BuD: Another Tunable DNA-Binding Domain for Genome Modification

Tunable DNA-binding domains with high specificity remain important tools for constructing genome modifications even with the current popularity of the CRISPR/Cas9 system.

Rhizopus nigricans – black bread mold

Stella at al (2014) describe their analysis of a DNA-binding protein, BurrH, from the symbiotic bacterium Burkholderia rhizoxinica that is found in the cytosol of the microspores of the fungus Rhizopus.

BurrH contains a DNA-binding domain (BuD) with a central region composed of 19 repeats of a helix-loop-helix modular domain. The BuD identifies the DNA target by a single residue-to-nucleotide code. This allows for redesigning or tuning the protein in a way that is reminiscent of TALEs .

The BuD repeats present some new amino acid-nucleotide interactions as well as those reported for TALEs.

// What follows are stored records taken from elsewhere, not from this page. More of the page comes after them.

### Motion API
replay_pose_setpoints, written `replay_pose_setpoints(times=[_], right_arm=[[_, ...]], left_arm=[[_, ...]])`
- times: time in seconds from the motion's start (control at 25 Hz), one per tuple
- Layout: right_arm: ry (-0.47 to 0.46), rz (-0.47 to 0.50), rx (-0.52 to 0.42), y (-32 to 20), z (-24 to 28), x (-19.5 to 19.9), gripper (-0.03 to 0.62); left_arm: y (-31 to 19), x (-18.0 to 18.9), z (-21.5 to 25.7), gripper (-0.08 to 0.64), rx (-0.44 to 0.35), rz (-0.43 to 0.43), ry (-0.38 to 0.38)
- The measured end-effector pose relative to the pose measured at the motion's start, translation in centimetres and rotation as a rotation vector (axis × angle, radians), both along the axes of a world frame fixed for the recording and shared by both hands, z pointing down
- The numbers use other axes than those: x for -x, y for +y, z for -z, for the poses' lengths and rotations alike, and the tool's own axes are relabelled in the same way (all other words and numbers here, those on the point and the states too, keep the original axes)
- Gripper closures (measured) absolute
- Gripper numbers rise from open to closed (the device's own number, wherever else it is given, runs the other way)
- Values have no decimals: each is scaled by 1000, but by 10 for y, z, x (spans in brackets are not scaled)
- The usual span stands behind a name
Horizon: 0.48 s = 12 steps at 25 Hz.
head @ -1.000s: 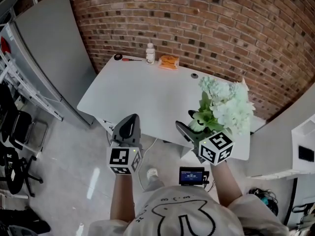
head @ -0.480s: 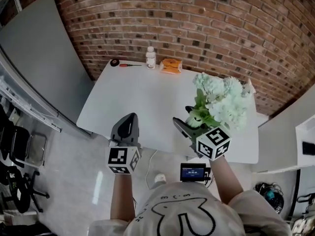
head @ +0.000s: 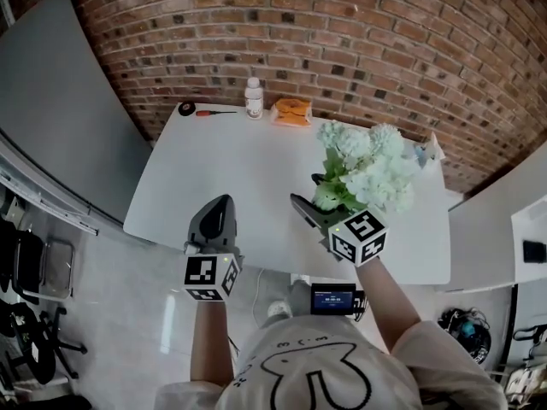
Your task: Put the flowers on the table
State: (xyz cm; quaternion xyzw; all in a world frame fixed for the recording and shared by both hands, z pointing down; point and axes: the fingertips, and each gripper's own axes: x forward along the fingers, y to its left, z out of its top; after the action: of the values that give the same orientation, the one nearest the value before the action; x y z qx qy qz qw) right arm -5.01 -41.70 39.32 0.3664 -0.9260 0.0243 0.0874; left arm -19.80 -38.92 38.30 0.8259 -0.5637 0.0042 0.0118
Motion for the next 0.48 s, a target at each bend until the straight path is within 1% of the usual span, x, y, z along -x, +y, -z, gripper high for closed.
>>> replay_pose_setpoints(times=[0.2, 0.32, 0.48], right_arm=[[6, 21, -15, -21, -12, 6, 322], [8, 40, -26, -32, -24, 9, 322], [-4, 48, -39, -44, -42, 10, 322]], left_arm=[[-15, 1, -6, 551, -1, 9, -3], [-24, 4, -9, 551, -6, 30, 1], [-31, 4, -14, 551, -8, 43, -3]])
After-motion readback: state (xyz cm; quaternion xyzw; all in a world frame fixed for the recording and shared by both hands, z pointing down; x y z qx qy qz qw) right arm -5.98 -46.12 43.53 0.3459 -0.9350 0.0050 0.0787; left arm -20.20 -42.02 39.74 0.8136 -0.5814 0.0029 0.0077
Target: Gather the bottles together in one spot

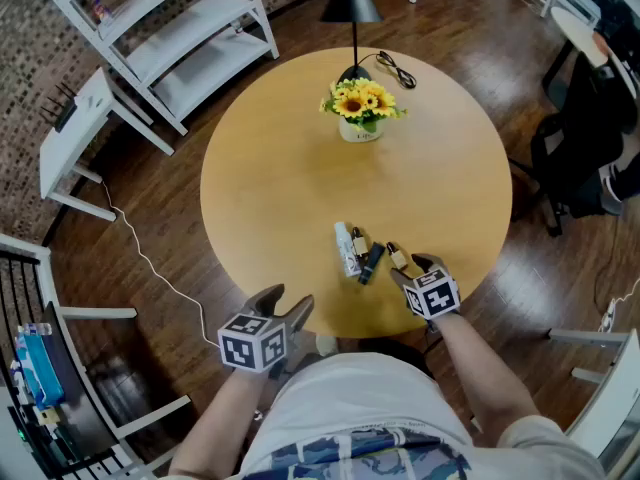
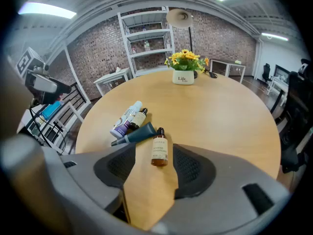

Stella et al (2014) perform some basic biophysical analysis of the BuD as well as reporting its crystal structure both with and without a DNA oligo with its target sequence.  They also demonstrate BuD’s tunability and utility as a genome editing tool.

BuD Crystal Structure with and without DNA

BuD Crystal Structure with and without DNA, (from Stella et al. 2014)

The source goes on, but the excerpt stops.